Perfect Blue de Satoshi Kon | Madhouse, 1997

Perfect Blue est un film d’animation japonais de Satoshi Kon sorti à la fin du 20ème siècle en 1997. Le film s’inspire du thriller éponyme, sous-titré Métamorphose d’une idole, écrit et publié en 1991 par Yoshikazu Takeuchi. Produit par Madhouse, et bien qu’il soit diamétralement opposé aux ambiances oniriques qui confinent à l’animisme proposées par les studios Ghibli, Perfect Blue continue de s’imposer comme un film-clé dans l’avènement du cinéma d’animation japonais en Occident. 

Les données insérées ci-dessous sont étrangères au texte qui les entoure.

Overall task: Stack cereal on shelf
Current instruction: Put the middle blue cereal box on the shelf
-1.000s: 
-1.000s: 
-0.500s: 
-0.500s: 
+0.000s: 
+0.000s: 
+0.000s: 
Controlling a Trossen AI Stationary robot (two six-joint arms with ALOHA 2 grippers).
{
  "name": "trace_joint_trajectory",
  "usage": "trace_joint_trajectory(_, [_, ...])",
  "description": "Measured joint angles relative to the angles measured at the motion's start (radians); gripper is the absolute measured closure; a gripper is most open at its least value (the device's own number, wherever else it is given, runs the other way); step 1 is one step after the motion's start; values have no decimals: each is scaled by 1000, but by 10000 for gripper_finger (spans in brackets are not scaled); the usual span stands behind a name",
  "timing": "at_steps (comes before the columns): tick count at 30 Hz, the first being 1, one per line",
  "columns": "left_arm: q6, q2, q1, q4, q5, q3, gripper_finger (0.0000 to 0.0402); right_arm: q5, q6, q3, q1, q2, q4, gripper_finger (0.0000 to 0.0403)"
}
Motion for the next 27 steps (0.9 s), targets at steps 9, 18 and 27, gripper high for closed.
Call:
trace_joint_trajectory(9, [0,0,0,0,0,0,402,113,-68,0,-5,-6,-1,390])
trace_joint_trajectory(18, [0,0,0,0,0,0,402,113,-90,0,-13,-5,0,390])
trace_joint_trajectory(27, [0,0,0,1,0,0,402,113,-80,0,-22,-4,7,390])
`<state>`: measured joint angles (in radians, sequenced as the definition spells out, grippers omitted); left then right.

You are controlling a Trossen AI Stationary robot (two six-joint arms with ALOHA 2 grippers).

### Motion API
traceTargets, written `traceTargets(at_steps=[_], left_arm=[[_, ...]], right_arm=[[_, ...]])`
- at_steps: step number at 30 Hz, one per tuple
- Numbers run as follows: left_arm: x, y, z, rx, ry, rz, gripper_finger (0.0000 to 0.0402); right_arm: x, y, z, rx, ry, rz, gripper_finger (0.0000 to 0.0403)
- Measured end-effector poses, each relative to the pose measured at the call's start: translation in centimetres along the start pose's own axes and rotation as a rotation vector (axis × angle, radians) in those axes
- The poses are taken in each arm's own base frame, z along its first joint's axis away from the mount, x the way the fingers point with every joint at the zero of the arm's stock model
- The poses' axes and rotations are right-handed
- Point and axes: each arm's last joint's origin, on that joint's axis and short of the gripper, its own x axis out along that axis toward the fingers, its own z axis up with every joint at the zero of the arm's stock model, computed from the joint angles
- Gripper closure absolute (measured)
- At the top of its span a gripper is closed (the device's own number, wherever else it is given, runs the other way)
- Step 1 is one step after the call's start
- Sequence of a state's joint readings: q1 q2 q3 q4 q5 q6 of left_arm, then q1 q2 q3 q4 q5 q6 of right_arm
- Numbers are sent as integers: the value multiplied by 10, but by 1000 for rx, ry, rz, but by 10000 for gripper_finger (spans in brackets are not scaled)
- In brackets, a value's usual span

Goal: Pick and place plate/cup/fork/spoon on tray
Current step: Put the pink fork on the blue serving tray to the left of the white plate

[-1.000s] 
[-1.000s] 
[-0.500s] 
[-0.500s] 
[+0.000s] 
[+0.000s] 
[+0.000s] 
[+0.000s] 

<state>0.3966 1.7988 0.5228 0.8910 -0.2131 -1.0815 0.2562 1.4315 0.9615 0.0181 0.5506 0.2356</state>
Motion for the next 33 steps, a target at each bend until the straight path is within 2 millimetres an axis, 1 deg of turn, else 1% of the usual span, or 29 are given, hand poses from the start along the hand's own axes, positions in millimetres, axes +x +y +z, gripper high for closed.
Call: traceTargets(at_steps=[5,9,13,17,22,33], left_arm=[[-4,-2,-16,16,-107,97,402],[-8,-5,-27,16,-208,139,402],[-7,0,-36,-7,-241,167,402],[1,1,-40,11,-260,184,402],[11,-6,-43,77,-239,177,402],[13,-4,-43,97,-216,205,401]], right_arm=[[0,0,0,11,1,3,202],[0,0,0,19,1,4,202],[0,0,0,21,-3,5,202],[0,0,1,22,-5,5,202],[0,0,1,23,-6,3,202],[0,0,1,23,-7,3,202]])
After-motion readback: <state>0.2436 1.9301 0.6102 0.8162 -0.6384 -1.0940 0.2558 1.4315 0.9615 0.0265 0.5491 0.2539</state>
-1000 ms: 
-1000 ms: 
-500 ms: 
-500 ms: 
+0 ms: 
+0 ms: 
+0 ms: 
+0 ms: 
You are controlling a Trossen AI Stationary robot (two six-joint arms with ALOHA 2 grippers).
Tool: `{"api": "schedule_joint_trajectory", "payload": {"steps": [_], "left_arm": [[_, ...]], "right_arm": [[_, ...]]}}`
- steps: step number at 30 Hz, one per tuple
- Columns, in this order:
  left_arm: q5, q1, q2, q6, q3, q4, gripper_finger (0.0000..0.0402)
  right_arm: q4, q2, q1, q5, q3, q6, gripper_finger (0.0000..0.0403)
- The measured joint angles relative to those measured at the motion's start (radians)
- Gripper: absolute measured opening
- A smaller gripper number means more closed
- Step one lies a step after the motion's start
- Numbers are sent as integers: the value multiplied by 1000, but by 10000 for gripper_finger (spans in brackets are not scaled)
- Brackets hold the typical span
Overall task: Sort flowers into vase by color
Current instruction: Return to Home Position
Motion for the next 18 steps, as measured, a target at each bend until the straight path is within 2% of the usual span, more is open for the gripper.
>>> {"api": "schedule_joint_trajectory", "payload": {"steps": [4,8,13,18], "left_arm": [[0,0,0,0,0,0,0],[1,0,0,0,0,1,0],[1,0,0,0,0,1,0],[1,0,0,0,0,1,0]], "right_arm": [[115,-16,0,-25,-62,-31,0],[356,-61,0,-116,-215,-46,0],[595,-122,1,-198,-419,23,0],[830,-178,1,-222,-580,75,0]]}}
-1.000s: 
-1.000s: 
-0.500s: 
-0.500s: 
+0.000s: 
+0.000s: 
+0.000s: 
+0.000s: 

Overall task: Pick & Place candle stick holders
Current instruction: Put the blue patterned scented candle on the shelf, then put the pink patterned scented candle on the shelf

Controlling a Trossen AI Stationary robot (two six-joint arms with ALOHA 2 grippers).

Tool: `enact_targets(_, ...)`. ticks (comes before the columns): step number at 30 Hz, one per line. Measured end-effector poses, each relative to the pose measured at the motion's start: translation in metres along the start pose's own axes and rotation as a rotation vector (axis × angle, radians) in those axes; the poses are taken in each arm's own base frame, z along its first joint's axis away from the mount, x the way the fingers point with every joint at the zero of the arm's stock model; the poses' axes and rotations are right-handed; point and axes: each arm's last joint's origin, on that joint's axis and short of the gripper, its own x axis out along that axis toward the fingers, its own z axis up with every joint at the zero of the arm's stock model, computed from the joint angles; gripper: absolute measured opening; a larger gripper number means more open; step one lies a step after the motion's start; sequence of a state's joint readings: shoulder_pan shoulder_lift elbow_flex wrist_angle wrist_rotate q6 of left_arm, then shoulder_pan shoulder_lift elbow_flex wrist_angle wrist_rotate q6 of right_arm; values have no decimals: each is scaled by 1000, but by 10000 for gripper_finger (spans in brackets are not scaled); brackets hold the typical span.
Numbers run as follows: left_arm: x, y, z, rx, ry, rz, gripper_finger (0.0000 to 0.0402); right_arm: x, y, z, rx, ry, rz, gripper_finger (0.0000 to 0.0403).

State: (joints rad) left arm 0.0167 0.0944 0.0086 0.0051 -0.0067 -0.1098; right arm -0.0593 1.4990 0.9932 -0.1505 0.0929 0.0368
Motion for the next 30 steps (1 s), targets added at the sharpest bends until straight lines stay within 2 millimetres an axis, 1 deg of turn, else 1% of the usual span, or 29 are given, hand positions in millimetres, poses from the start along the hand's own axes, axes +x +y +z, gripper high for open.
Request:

Très documenté sur le sort des idoles au Japon, ces artistes éphémères pré-fabriqué·e·s par de grands labels, le film s’inscrit dans un genre particulier, où la musique Jpop et les codes légers de la parfaite petite série B cèdent rapidement à l’épouvante, aux reflets dégoûtants et aux dérives de l’industrie du divertissement. Sorti il y a un peu plus de vingt ans, le film n’en dit pas moins sur la société d’aujourd’hui, sur le “marché à la bonne meuf” (Despentes) et sur la peur obsessionnelle de se voir remplacer. On y suit Mima, une chanteuse de Jpop avec un certain succès. Poussée par son manager, Mima décide d’abandonner son groupe – les Cham, pour se recycler dans le monde du petit écran où elle obtient des rôles mineurs et dégradants, mais qu’elle accepte sans broncher. Mima attend, encaisse beaucoup, trop. Elle attend de briller, de plaire, d’emporter l’adhésion perdue de ses nombreux fans de la première heure.

Après avoir vu le film en janvier, j’ai saisi l’opportunité offerte par le Forum des Images d’en écouter une analyse par le cinéaste Pascal-Alex Vincent (capsule en ligne “Zoom sur” du lundi 8 février 2021). Sa vision de Mima, un personnage “multiple, qui ne s’appartient plus” m’a semblé particulièrement juste. Agressée plusieurs fois, et à mesure qu’elle fait des compromis, Mima perturbe sa propre image et connait plusieurs épisodes de déréalisation. Les faits réels et imaginés se confondent, les amis deviennent des ennemis et son reflet change de visage. Porté dans un ailleurs qui échappe à la raison et qui n’est plus ancré dans le présent, ce visage est de plus en plus volatil – mais sa fluidité s’exerce dans un monde rétrécissant. Mima est enfermée dans un espace exigu avec de moins en moins de fenêtres, d’issues, d’alternatives. En fait, ce n’est plus l’histoire de Mima, mais celle de l’industrie de l’entertainment qui “phagocyte les individus” (Vincent), validant certains esprits parmi les plus faibles et plastiques – comme celui du Mimaniaque, dans l’idée que regarder, c’est posséder. Les individus sont livrés au public, ils sont déshabillés, pris, dépossédés. Deux scènes de viol sont montrées à l’écran, crument, l’une fictive, scénarisée, et l’autre avortée – matérialisant en la disant franchement la violence de la situation, et instillant peu à peu un sentiment de dégoût, de malaise. A mon sens, c’est un choix d’une brutale nécessité alors que des idoles continuent de se donner la mort, aliénées par le monde du showbiz et privées d’intimité, d’autodétermination et, finalement, d’espace. Non seulement ce film propose une esthétique à la fois belle et hideuse, mais il délivre un message rugueux qui a encore bien du mal à passer ; une vérité déplaisante qui a toujours cours, et dont il est important de prendre la juste mesure.